ACTIVITY: Look through the entries. Copy each line that has the word "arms".

RECORDS SUPPLIED:
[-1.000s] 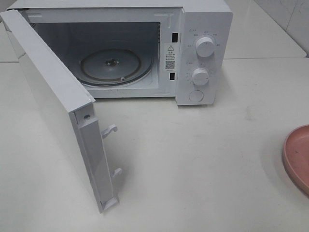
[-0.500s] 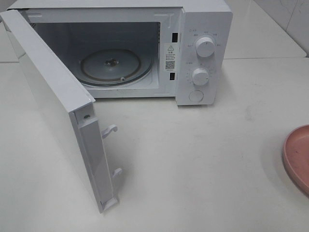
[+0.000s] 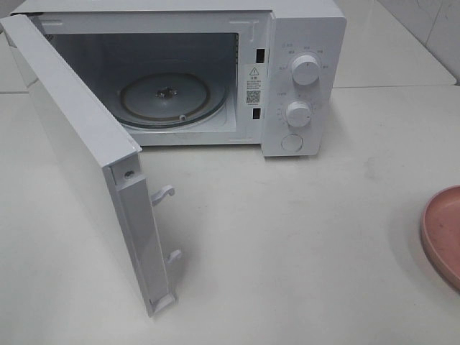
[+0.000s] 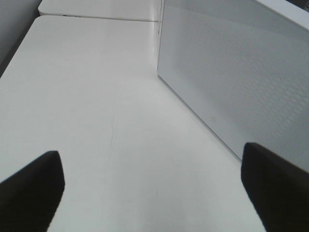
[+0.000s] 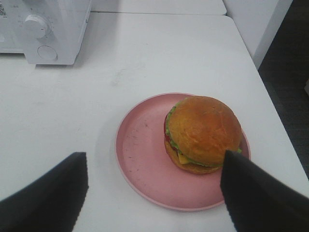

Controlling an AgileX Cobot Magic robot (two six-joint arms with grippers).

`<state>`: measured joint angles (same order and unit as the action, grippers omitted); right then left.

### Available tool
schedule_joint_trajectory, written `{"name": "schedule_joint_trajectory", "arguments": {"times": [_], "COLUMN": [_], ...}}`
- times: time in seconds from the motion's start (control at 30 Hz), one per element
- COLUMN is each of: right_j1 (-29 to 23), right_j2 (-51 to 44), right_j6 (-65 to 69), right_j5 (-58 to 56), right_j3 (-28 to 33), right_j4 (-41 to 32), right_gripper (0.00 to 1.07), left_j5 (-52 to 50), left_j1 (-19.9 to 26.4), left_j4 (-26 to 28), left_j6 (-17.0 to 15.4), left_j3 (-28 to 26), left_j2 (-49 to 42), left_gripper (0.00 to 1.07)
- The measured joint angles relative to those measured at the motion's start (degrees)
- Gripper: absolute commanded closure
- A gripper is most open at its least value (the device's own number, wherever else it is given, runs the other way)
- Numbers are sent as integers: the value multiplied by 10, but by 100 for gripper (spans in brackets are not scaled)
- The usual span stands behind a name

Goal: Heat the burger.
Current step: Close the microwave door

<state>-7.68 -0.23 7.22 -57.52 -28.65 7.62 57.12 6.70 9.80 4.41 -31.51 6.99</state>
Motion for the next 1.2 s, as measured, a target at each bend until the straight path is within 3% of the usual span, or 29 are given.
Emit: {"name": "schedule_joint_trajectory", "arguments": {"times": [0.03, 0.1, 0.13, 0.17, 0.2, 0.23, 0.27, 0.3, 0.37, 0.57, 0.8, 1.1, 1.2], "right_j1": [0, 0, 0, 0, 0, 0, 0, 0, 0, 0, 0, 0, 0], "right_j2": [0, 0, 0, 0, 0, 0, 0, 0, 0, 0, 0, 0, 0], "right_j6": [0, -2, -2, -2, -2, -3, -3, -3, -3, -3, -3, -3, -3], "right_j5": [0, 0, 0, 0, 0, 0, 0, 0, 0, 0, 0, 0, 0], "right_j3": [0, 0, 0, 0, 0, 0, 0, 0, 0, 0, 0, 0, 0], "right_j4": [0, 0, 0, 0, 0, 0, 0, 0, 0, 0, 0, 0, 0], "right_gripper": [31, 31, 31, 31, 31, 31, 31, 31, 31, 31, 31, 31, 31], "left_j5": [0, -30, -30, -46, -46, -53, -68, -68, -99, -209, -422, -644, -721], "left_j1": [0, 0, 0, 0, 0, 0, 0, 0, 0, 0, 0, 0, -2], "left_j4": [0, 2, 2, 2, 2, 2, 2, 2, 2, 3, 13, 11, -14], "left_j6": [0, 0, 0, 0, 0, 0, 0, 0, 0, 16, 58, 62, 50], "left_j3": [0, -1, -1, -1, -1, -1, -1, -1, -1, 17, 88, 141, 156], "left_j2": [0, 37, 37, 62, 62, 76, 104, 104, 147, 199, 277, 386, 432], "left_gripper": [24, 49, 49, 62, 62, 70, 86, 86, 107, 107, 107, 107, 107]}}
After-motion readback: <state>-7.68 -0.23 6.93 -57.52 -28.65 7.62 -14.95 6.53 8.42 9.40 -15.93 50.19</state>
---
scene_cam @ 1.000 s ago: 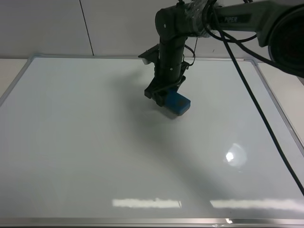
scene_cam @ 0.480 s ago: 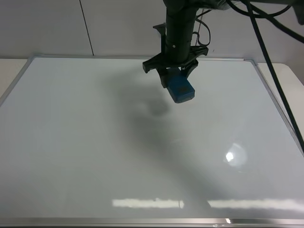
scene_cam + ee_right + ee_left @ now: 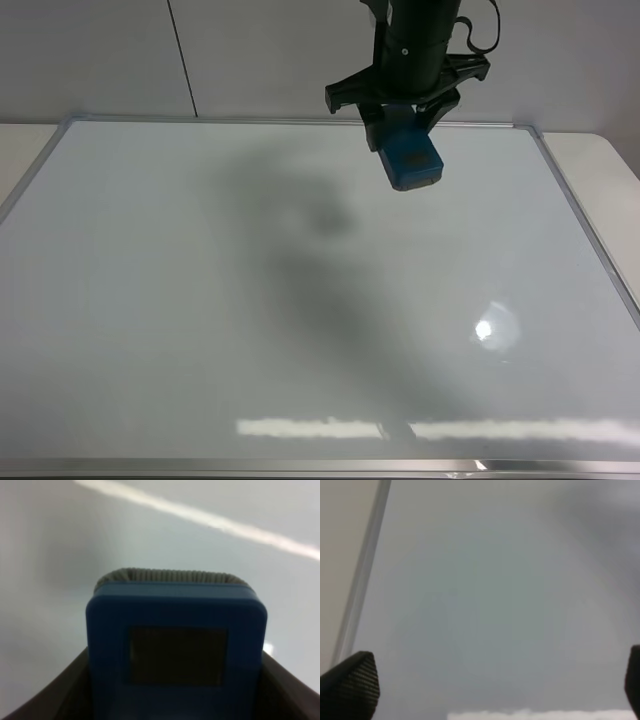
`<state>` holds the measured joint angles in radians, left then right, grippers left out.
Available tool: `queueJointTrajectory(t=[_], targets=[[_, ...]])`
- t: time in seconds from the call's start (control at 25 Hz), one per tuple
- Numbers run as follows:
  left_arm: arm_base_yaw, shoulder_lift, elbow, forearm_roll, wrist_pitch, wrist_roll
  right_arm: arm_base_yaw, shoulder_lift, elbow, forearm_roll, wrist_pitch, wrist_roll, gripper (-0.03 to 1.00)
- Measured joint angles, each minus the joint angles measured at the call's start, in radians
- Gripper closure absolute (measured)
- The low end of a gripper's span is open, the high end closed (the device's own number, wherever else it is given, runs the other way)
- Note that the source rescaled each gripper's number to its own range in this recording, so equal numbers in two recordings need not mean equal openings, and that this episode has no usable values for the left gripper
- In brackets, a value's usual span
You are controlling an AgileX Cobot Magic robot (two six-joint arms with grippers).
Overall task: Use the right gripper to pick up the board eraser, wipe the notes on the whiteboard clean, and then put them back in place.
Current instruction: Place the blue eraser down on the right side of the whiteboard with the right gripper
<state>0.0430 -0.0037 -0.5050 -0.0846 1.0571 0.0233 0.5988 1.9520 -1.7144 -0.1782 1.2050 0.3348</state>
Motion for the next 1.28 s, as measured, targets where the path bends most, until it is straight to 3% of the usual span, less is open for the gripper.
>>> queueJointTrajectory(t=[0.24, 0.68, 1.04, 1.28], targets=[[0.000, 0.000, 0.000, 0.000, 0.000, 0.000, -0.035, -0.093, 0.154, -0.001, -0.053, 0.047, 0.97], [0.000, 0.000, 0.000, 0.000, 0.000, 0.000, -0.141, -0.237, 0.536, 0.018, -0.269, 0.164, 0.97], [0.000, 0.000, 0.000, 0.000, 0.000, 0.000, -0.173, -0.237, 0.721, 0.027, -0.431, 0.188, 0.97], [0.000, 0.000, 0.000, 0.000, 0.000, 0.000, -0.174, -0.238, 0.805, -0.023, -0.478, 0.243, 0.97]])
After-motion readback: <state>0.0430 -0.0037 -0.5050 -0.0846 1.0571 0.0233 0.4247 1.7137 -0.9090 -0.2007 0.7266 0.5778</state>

TASK OUTPUT:
Controlling an AgileX Cobot Magic robot (two six-joint arms with grippers).
You are controlling an AgileX Cobot Magic robot (two six-joint arms with grippers).

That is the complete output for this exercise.